The issues in this case, which comes to us on certification from the United States Court of Appeals for the Second Circuit pursuant to General Statutes § 51–199b(d),1 are: (1) Does Connecticut public

165 A.3d 1172

policy support imposing a duty on a school to warn about or protect against the risk of a serious insect-borne disease when it organizes a trip abroad? (2) If so, does a damages award of approximately $41.5 million, $31.5 million of which are noneconomic damages, warrant a remittitur? We answer the first question in the affirmative and the second question in the negative.

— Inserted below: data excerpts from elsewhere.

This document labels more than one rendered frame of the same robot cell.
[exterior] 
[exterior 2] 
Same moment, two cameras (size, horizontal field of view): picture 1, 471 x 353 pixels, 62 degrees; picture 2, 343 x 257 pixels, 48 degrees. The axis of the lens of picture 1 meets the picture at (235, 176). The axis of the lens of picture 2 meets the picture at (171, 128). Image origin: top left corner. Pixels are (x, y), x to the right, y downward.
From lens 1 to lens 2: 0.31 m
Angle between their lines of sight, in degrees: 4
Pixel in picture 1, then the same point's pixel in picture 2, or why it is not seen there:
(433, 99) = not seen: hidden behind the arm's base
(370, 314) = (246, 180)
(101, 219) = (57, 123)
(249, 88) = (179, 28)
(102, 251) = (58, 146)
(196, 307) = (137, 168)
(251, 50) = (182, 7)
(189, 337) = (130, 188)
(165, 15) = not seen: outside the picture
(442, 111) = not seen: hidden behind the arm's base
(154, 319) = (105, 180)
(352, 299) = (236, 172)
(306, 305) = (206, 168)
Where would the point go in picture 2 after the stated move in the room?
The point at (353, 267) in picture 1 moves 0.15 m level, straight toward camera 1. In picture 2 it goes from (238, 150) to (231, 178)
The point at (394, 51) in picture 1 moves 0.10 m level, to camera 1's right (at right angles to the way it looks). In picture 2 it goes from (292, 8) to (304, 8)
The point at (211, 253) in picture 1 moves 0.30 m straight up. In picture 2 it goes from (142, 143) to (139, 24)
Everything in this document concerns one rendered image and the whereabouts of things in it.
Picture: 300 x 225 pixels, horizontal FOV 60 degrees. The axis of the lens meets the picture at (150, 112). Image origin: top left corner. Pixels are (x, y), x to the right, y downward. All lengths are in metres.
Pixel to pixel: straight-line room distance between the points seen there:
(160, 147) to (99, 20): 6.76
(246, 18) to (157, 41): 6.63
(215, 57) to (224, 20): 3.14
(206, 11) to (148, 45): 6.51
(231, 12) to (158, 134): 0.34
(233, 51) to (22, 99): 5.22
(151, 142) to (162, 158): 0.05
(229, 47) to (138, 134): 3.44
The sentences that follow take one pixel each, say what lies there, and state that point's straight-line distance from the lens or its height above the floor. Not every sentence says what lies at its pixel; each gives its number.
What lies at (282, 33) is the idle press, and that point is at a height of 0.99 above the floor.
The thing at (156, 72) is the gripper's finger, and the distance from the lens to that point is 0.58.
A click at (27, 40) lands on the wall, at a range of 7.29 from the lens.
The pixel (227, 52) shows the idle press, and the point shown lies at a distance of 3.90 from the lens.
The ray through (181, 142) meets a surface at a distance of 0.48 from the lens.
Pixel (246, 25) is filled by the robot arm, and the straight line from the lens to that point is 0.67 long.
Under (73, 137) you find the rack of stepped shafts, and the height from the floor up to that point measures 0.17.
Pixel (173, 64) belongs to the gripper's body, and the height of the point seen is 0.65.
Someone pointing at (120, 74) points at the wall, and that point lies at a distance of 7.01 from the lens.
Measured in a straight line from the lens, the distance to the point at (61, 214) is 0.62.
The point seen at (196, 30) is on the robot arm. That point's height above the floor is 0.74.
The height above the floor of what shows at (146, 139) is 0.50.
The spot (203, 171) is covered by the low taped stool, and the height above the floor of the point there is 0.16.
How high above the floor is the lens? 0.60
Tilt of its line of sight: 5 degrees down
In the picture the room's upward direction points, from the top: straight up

The following facts, which find support in the record certified by the Second Circuit, and procedural history are relevant to our resolution of the certified issues.2 The defendant, The Hotchkiss School, is a private boarding school located in Lakeville. At the time of the events underlying this appeal, the plaintiff, Cara L. Munn,3 was a student there. In June and July of 2007, the plaintiff, who recently had turned fifteen years old and completed her freshman year, joined other students and faculty of the school on an educational trip to China. In July, she contracted tick-borne encephalitis, a viral infectious disease that attacks the central nervous system, as a result of being bitten by an infected tick during a hike on Mount Panshan, which is located in a forested

326 Conn. 544

area approximately sixty miles from Tianjin, a city in northeastern China. As a result of contracting tick-borne encephalitis, the plaintiff suffered permanent brain damage that has impacted severely the course of her life.

In 2009, the plaintiff filed a diversity action in the United States District Court for the District of Connecticut, alleging that the defendant had been negligent by, inter alia, failing to warn students and their parents of the risk of exposure to insect-borne diseases and failing to ensure that the students took protective measures against insect bites prior to visiting Mount Panshan. The case was tried to a jury in March, 2013. The jury returned a verdict in the plaintiff's favor, and it awarded her $10.25 million in economic damages and $31.5 million in noneconomic damages. The award was then reduced pursuant to a stipulated collateral source reduction.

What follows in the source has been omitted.